┌─ DATA IN THIS EXERCISE

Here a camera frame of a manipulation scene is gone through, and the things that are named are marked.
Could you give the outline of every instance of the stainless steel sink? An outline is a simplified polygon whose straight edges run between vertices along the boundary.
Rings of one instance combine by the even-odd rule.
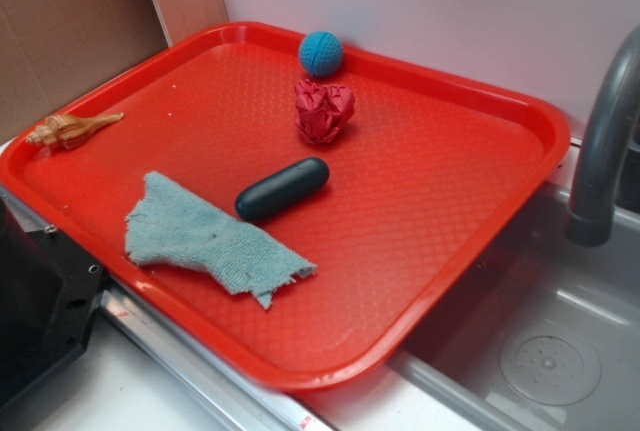
[[[545,184],[392,359],[485,429],[640,429],[640,215],[563,235]]]

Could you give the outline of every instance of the knitted ball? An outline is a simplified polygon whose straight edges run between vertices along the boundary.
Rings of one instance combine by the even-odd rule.
[[[326,31],[315,31],[302,40],[298,50],[300,64],[314,78],[335,73],[342,63],[342,43]]]

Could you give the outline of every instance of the gray faucet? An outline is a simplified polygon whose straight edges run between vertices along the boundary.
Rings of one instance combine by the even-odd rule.
[[[565,235],[604,244],[615,204],[640,212],[640,26],[620,46],[587,124],[573,177]]]

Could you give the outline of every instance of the plastic tray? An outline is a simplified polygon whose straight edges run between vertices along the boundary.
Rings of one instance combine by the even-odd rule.
[[[564,156],[562,115],[537,99],[347,47],[356,114],[330,145],[295,126],[303,36],[215,27],[60,110],[124,112],[72,151],[18,137],[0,180],[204,345],[284,390],[328,387],[383,362]],[[125,216],[156,170],[235,215],[240,191],[308,156],[323,190],[262,223],[318,264],[264,311],[210,276],[138,268]]]

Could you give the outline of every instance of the drain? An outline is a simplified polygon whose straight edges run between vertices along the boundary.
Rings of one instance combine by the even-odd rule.
[[[591,345],[552,324],[510,336],[502,345],[500,367],[518,394],[553,406],[583,400],[600,380],[600,361]]]

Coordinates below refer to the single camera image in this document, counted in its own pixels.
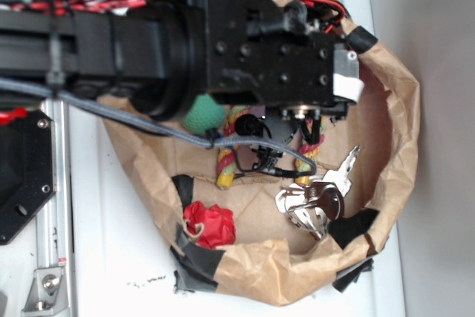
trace screw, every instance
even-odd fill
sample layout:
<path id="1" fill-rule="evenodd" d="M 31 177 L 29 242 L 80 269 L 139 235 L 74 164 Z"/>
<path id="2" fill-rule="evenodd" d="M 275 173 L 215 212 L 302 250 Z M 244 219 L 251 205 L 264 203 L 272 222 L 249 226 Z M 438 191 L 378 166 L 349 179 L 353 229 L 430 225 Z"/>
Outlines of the screw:
<path id="1" fill-rule="evenodd" d="M 294 118 L 296 118 L 296 120 L 304 120 L 306 114 L 307 113 L 304 109 L 298 109 L 297 111 L 294 111 Z"/>
<path id="2" fill-rule="evenodd" d="M 358 58 L 358 55 L 356 54 L 355 51 L 348 51 L 348 59 L 350 61 L 354 61 Z"/>
<path id="3" fill-rule="evenodd" d="M 41 300 L 35 303 L 35 310 L 43 311 L 46 308 L 46 302 Z"/>
<path id="4" fill-rule="evenodd" d="M 40 129 L 46 129 L 48 126 L 50 126 L 50 123 L 46 119 L 40 119 L 38 120 L 37 125 Z"/>
<path id="5" fill-rule="evenodd" d="M 216 42 L 216 45 L 214 46 L 214 49 L 216 50 L 216 52 L 218 52 L 220 55 L 223 55 L 226 53 L 226 51 L 228 50 L 228 45 L 226 45 L 225 42 L 223 41 L 219 41 L 219 42 Z"/>
<path id="6" fill-rule="evenodd" d="M 248 44 L 241 45 L 239 51 L 244 57 L 251 56 L 251 47 Z"/>
<path id="7" fill-rule="evenodd" d="M 43 287 L 46 290 L 52 290 L 54 287 L 59 285 L 59 278 L 57 278 L 55 275 L 46 275 L 45 278 L 43 278 Z"/>
<path id="8" fill-rule="evenodd" d="M 289 45 L 282 45 L 281 48 L 279 49 L 279 52 L 283 55 L 287 55 L 290 52 L 290 46 Z"/>
<path id="9" fill-rule="evenodd" d="M 279 77 L 279 81 L 282 84 L 287 84 L 290 81 L 289 75 L 287 73 L 281 74 L 281 76 Z"/>
<path id="10" fill-rule="evenodd" d="M 321 84 L 321 85 L 328 85 L 328 83 L 330 82 L 328 76 L 326 74 L 322 74 L 319 78 L 318 78 L 318 82 Z"/>
<path id="11" fill-rule="evenodd" d="M 318 52 L 318 56 L 321 59 L 326 59 L 328 57 L 328 50 L 326 48 L 320 49 L 319 52 Z"/>

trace hole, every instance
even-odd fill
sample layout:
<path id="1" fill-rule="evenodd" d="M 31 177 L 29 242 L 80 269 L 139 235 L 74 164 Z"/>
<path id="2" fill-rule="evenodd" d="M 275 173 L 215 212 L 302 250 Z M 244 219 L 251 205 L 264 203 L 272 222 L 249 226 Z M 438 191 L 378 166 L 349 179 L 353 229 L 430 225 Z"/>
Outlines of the hole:
<path id="1" fill-rule="evenodd" d="M 15 206 L 15 210 L 19 215 L 25 216 L 28 214 L 28 211 L 26 208 L 24 208 L 21 204 L 17 204 Z"/>

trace black metal bracket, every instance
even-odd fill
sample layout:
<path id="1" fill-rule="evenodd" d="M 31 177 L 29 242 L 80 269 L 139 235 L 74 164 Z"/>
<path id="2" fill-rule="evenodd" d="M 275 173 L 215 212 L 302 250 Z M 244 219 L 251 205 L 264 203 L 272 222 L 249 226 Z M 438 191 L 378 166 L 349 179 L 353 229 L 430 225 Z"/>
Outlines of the black metal bracket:
<path id="1" fill-rule="evenodd" d="M 0 245 L 9 244 L 53 196 L 51 119 L 31 111 L 0 126 Z"/>

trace red paper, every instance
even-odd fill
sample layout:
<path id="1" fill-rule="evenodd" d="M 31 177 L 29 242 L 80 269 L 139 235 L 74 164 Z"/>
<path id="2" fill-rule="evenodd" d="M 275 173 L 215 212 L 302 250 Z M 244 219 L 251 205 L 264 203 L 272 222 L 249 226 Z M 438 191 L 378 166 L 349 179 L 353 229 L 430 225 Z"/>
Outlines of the red paper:
<path id="1" fill-rule="evenodd" d="M 188 221 L 188 231 L 193 235 L 197 234 L 195 225 L 203 223 L 197 243 L 205 248 L 214 249 L 236 241 L 236 227 L 229 209 L 222 209 L 217 204 L 207 209 L 197 201 L 185 208 L 183 218 Z"/>

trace green ball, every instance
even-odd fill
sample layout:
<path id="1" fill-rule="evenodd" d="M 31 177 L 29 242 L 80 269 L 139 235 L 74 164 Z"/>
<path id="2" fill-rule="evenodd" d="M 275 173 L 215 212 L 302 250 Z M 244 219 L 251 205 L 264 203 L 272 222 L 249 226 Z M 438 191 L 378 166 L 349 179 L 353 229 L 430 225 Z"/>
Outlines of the green ball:
<path id="1" fill-rule="evenodd" d="M 218 128 L 225 118 L 224 106 L 216 104 L 209 94 L 201 94 L 181 123 L 192 133 L 205 134 L 206 130 Z"/>

└─

● TASK GOAL:
Wherever "vertices" appears in a line of the entries, copy that line.

● EXERCISE ANSWER:
Could you give the outline of every instance of the stainless steel sink? An outline is a simplified polygon whose straight edges run between vertices along the boundary.
Could you give the outline of every instance of the knitted ball? An outline is a simplified polygon whose straight edges run between vertices along the boundary.
Could you give the outline of every instance of the gray faucet? An outline is a simplified polygon whose straight edges run between vertices along the boundary.
Could you give the outline of every instance of the plastic tray? An outline is a simplified polygon whose straight edges run between vertices along the boundary.
Could you give the outline of every instance of the drain? An outline is a simplified polygon whose straight edges run between vertices along the boundary.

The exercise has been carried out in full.